**Aim of the exercise**
Return each record unchanged and drop the images.

**Task material**

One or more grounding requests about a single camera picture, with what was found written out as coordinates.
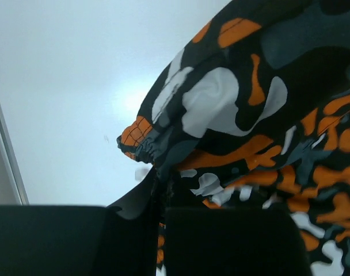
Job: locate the aluminium table edge rail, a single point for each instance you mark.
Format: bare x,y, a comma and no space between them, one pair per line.
12,190

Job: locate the orange camouflage shorts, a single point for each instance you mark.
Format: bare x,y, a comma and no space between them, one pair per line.
255,111

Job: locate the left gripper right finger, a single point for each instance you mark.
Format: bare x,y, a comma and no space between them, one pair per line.
231,241

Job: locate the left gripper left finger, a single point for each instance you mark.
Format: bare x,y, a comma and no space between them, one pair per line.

**Response area**
One or more grounding requests about a single camera picture, with what was found written out as coordinates.
Job: locate the aluminium table edge rail, a single point for each instance you mark.
Format: bare x,y, a comma and no space between them, one pair per line.
12,190

Job: locate the orange camouflage shorts, a single point for each instance you mark.
Format: bare x,y, a comma and no space between them, one pair per line.
255,111

Job: locate the left gripper right finger, a single point for each instance you mark.
Format: bare x,y, a comma and no space between them, one pair per line.
231,241

Job: locate the left gripper left finger, a single point for each instance you mark.
Format: bare x,y, a comma and no space between them, one pair per line.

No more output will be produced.